* Work order: The whole listing should be written out again exactly.

* Exercise data:
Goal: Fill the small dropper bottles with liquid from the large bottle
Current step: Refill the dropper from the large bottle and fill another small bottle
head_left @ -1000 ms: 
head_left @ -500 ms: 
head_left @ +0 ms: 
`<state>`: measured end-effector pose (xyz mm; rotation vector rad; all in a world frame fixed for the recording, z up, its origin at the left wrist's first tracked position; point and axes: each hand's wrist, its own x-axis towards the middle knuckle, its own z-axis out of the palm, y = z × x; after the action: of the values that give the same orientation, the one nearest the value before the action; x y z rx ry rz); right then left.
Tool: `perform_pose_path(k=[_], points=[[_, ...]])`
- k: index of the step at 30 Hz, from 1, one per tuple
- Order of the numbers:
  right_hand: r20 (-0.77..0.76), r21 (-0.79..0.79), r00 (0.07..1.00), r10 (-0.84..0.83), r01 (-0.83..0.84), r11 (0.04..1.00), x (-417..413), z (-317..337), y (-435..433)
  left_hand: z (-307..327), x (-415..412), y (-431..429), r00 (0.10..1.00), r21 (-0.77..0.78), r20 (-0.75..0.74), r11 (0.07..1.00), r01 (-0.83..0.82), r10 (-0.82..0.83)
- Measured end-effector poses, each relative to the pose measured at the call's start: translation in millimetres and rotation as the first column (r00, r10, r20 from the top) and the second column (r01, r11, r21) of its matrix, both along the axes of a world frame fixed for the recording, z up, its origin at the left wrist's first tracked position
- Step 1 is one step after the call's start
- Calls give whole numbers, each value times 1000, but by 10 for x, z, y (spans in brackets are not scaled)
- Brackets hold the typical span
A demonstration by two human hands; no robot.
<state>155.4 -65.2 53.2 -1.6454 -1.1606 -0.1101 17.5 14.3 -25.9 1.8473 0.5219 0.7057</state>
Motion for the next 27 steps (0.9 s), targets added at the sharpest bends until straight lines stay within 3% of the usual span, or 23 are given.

* Exercise solution:
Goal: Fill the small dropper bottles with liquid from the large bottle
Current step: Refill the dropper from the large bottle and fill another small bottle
head_left @ -1000 ms: 
head_left @ -500 ms: 
head_left @ +0 ms: 
`<state>`: measured end-effector pose (xyz mm; rotation vector rad; all in a world frame fixed for the recording, z up, its origin at the left wrist's first tracked position; point and axes: each hand's wrist, its own x-axis towards the middle knuckle, its own z-axis out of the palm, y = z × x; after the action: of the values that give the same orientation, the one nearest the value before the action; x y z rx ry rz); right then left.
Tool: `perform_pose_path(k=[_], points=[[_, ...]])`
- k: index of the step at 30 Hz, from 1, one per tuple
- Order of the numbers:
  right_hand: r20 (-0.77..0.76), r21 (-0.79..0.79), r00 (0.07..1.00), r10 (-0.84..0.83), r01 (-0.83..0.84), r11 (0.04..1.00), x (-417..413), z (-317..337), y (-435..433)
  left_hand: z (-307..327), x (-415..412), y (-431..429), r00 (0.10..1.00), r21 (-0.77..0.78), r20 (-0.75..0.74), r11 (0.07..1.00), r01 (-0.83..0.82), r10 (-0.82..0.83)
- Measured end-effector poses, each relative to the pose measured at the call's start: translation in millimetres and rotation as the first column (r00, r10, r20 from the top) and the second column (r01, r11, r21) of its matrix, both along the axes of a world frame fixed for the recording, z up, its origin at the left wrist's first tracked position
- Step 1 is one step after the call's start
- Calls give whole numbers, each value times 1000, but by 10 for x, z, y (spans in brackets are not scaled)
- Brackets hold the typical span
A demonstration by two human hands; no robot.
<state>155.4 -65.2 53.2 -1.6454 -1.1606 -0.1101 17.5 14.3 -25.9 1.8473 0.5219 0.7057</state>
Motion for the next 27 steps (0.9 s), targets added at the sharpest bends until straight lines stay within 3% of the usual span, or 23 are given.

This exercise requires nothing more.